Prominent among the enterprising residents of the business portion of the town of Florida, are the members of the firm of Van Buren & Putman, who located in Port Jackson, in 1861, succeeding Van Antwerp and Van Buren in the flour, feed and grain business. They now do an annual business of $125,000.

J.A. Eldrett has an extensive manufactory of carriages and sleighs at the same place, and J.W. Perkins a superior foundry and machine shop. Lewis Phillips is engaged in the grocery business, as well as attending to his farm on the river.

W.H. Moore, through his well kept hostelry, attends to the wants of the traveling public.

Chauncey Munsell is an educator of the tastes of the people, in the erection of model dwelling houses for their comfort and convenience.

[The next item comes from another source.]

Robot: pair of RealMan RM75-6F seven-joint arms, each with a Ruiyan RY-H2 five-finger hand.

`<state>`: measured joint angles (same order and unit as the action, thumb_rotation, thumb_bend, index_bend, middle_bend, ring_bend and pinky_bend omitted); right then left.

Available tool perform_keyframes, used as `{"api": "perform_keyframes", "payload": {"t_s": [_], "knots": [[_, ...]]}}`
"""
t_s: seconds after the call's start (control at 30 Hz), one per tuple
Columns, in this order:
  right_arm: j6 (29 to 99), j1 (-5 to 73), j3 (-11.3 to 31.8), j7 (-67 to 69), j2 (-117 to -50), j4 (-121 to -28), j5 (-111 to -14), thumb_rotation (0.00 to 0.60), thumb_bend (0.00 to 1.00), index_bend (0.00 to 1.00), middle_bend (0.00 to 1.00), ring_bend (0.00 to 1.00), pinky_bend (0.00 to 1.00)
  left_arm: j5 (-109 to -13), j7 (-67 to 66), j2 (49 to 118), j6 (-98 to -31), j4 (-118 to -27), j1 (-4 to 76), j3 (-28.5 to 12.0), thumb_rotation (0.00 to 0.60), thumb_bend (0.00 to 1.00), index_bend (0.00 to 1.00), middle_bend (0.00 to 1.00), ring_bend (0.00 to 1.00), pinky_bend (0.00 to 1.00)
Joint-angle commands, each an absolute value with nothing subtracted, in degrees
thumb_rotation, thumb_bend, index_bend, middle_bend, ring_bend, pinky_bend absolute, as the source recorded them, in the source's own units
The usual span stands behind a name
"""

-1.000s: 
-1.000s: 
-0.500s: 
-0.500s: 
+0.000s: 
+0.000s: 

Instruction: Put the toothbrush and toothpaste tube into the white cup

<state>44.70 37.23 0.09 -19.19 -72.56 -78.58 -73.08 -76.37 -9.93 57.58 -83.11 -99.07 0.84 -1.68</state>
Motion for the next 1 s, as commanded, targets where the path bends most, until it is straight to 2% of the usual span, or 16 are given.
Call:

Port Jackson stands on land which, at the time of the construction of the Eire Canal along here, was owned by Ephraim Brockway and Lewis Phillips. There were then only three houses at this point, which was spoken of by the people of the neighborhood as "down to the ferry", the ferry being then in operation. Soon after the canal was opened, John Stilwell erected a brick store building (now occupied by Van Buren & Putman as a feed store.) in which he for several years carried on a large trade. He also did an extensive business in lumber. A few years later George Warwick started an opposition store. The only stores in this region in the first years of this century, were one carried on by a man named De Forest, just below the Blood farm; another on Yankee Hill, kept by one Hall, on the place now owned by John Dean, and a third on the property now owned by N.J. Becker. Ephraim Brockway, above-mentioned, kept a tavern on the place belonging to J.J. Gray, at Port Jackson. There were others on Lewis Phillips' farm and at Yankee Hill, the last kept by Hallet Greenman, and standing on the farm now owned by J. Walrath.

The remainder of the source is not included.